Dopo il XVII secolo venne creato il bushido, e si sviluppò il Jujutsu come “pratica della flessibilità”. L’influenza del buddismo fu preponderante ed i samurai, che storicamente avevano disprezzato le forme di lotta a corpo a corpo come adatte solo alle classi inferiori, cominciarono a sviluppare elaborate tecniche di combattimento in cui il principio JU (flessibilità) era dominante.
Basandosi dunque su principi filosfici taoisti e buddisti, i bushi (i guerrieri) ripensarono le tecniche di combattimento. Il XVII secolo fu particolarmente ricco e segnò il periodo d’oro della pratica del Jujutsu. In quest’epoca furono create innumerevoli prese e tecniche di attacco e difesa.

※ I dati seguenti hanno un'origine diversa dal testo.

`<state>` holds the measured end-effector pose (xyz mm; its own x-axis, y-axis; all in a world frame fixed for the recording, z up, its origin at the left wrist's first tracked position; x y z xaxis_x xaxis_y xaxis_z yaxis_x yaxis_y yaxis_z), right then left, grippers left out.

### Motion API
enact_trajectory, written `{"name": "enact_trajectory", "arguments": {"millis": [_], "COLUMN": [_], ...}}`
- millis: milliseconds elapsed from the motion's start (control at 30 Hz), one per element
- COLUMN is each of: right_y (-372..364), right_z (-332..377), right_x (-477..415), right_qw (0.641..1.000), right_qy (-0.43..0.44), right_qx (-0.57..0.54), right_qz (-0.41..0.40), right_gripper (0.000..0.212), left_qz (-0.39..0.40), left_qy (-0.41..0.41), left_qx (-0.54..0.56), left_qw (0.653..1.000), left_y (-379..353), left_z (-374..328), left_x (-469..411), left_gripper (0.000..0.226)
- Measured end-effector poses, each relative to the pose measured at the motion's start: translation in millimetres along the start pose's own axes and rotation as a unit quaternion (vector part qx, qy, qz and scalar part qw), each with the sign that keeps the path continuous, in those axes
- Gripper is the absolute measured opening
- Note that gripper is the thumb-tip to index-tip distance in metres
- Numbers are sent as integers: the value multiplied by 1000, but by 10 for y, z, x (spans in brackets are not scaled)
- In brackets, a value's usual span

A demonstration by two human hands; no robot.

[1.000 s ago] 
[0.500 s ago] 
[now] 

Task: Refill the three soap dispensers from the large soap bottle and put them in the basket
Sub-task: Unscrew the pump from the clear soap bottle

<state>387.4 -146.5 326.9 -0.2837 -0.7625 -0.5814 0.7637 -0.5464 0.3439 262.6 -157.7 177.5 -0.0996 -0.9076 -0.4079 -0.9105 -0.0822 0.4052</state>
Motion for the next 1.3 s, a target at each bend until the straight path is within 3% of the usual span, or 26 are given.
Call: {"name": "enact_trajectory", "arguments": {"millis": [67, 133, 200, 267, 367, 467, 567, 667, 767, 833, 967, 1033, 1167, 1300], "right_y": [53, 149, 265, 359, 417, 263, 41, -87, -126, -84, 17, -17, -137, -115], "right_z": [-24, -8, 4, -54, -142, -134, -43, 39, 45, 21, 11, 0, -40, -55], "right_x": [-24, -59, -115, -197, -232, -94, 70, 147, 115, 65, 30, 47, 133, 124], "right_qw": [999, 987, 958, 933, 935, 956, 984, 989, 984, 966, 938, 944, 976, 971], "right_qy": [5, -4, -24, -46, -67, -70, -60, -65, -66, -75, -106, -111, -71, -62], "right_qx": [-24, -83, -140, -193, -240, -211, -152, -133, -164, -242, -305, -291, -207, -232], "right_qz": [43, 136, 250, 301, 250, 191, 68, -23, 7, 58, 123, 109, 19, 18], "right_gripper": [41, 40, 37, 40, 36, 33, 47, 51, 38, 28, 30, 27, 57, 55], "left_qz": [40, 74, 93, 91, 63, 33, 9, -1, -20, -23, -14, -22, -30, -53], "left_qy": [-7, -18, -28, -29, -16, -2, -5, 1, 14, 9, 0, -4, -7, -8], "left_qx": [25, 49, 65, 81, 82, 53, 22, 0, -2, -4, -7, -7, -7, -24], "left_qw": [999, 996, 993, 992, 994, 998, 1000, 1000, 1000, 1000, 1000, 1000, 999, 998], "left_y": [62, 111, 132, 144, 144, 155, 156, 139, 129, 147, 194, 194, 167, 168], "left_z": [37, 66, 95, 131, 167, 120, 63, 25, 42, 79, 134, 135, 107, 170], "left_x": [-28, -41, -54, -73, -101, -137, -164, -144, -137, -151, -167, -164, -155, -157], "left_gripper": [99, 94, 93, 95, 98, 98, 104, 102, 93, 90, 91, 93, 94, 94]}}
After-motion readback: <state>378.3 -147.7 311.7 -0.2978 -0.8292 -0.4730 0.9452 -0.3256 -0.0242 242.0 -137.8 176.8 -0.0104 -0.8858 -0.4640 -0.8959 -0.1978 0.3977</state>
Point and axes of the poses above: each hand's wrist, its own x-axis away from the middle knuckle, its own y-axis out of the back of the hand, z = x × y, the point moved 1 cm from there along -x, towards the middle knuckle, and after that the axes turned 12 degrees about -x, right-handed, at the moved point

Ogni scuola ed ogni maestro conservava gelosamente i segreti laboriosamente messi a punto. Nel patrimonio tecnico del Judo rimane memoria delle antiche tecniche della scuola di Jujutsu Kito Ryu: esse compongono “la forma delle cose antiche”, il Koshiki no kata. L’iniziazione alle tecniche segrete si operava nel più grande mistero: pochissime scuole misero per iscritto i loro insegnamenti. La trasmissione era dunque quasi sempre orale. Questo stato di cose si prolungò fino alla fine del periodo feudale (1867) e, ancora oggi, alcune vecchie scuole di Jujutsu conservano gelosamente i loro segreti.
L’imperatore Mutsu-Hito (1867-1912) introdusse in Giappone la civiltà occidentale e questo determinò, nel giro di qualche anno, l’adozione delle scienze e delle arti europee. Il rapido mutamento che ne conseguì e l’infatuazione verso la cultura occidentale, misero in cattiva luce tutto ciò che caratterizzava l’antico regime feudale.Le arti marziali cominciarono ad essere viste con disprezzo e l’introduzione dei fucili e delle armi bianche favorì l’abbandono dei metodi di lotta. Soltanto i samurai vi rimasero fedeli.
Gli esperti di Jujutsu furono costretti ad impartire lezioni per vivere, ma il desiderio di aderire alla cultura occidentale condusse rapidamente ad un rilassamento dei costumi: la tradizione marziale rischiava di scomparire.